I think I’ve finally figured it out. I’ve come to the conclusion that we all have too much to lose to be outstanding. I’ve been listening to Macklemore lately and the song 10,000 hours came on. Coincidentally, I currently received the book Outliers by Malcolm Gladwell from a good friend.
Malcolm’s book and Macklemore’s song reference a popular expertise theory that suggests that the greats of our world didn’t become great just because they won some kind of genetic lottery. Rather, they became great as a result of hard work, grit and diligence.
The study suggests that in order to become an expert at something, it takes 10,000 hours of practice. That’s an unusual time statement. It’s annoying. It’s like a mother saying her child is 29 months old… He’s TWO you freak!

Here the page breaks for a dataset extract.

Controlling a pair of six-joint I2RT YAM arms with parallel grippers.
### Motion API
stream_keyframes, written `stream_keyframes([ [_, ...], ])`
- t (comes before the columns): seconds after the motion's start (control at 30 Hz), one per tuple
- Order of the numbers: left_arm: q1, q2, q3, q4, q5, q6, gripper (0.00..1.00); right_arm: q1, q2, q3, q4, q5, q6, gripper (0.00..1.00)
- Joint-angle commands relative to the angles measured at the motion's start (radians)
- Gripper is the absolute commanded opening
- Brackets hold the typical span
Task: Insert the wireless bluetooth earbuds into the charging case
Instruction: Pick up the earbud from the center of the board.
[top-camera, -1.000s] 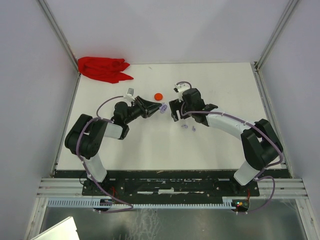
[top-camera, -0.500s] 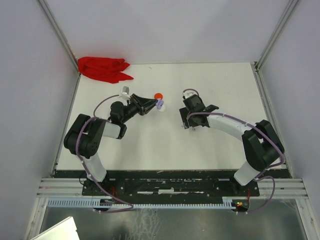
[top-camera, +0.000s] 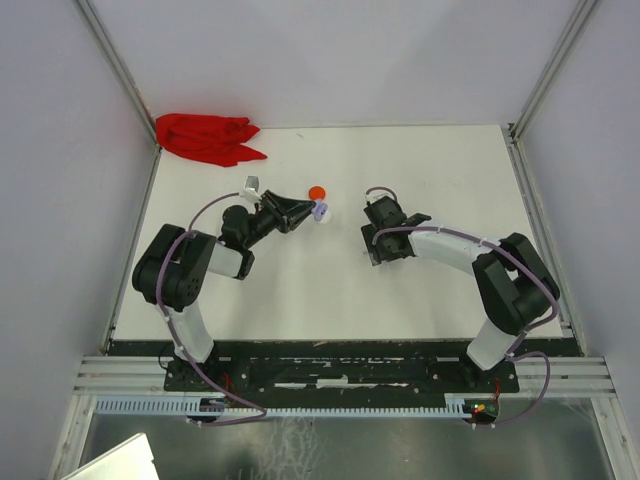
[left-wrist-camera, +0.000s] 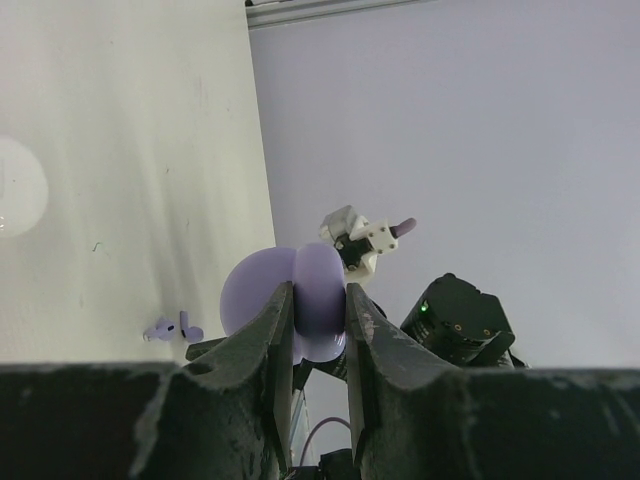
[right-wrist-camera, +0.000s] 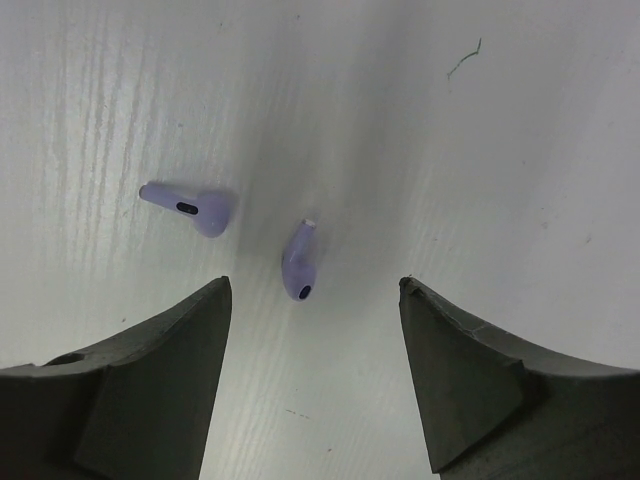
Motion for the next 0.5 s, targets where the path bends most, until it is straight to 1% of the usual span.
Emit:
stream_keyframes([
  [0.0, 0.001, 0.009, 0.001, 0.08, 0.014, -0.027, 0.03, 0.0, 0.03, 0.034, 0.015, 0.017, 0.001, 0.76],
  [0.47, 0.018, 0.012, 0.002, 0.087, 0.029, -0.033, 0.03, -0.002, 0.132, 0.099, 0.036, 0.034, -0.014, 0.76],
])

Anyway, a different study suggests that as numbers become bigger they become less comprehensible. So, I like to break things down. Let’s say that I want to become a great writer. According to the 10,000 hour theory I would have to practice for a little over a year straight. And when I say straight, I mean I would literally need to be writing 24 hours a day. That’s impossible. Let’s break that down a bit more. If I were to divide that time into two years, I’ll be great by just practicing 12 hours a day. Still a bit egregious, eh? Well, let me put it in terms that I can understand.
If I consider the theory to be correct. I am saying that if I were to devote my time to picking up a new skill right this moment and I vowed to practice 2hrs everyday, I would become great after 13.7 years. That’s a long time. That’s quite a commitment. Worth it? Yes. But can most of us do that? No.
My day today: Wake up at 5am, go to work, work till 3pm, need to go to the grocery store to buy food for dinner, cook dinner, mow the yard, exercise, eat dinner, and finally relax at about 8pm when all is said and done. The last thing I want to do is hone my craft at that time. I’m exhausted! Is exhaustion just an excuse? Absolutely, but it’s a valid one.
Then, I imagine how realistically it would be for me to become great when I think of potential children. I don’t have time to become great when I’m feeding my kids. They can’t get neglected just because I have a passion.
Well, I hope someday I will become a great writer. But, until then, I’ll just keep putting my nose to the grindstone when I can and maybe after 15 years I’ll get a call.
The point of this post wasn’t to be pessimistic. Actually, quite the contrary. Knowing that greatness is within my reach makes me just want to practice more! Even if it takes forever, I have to try!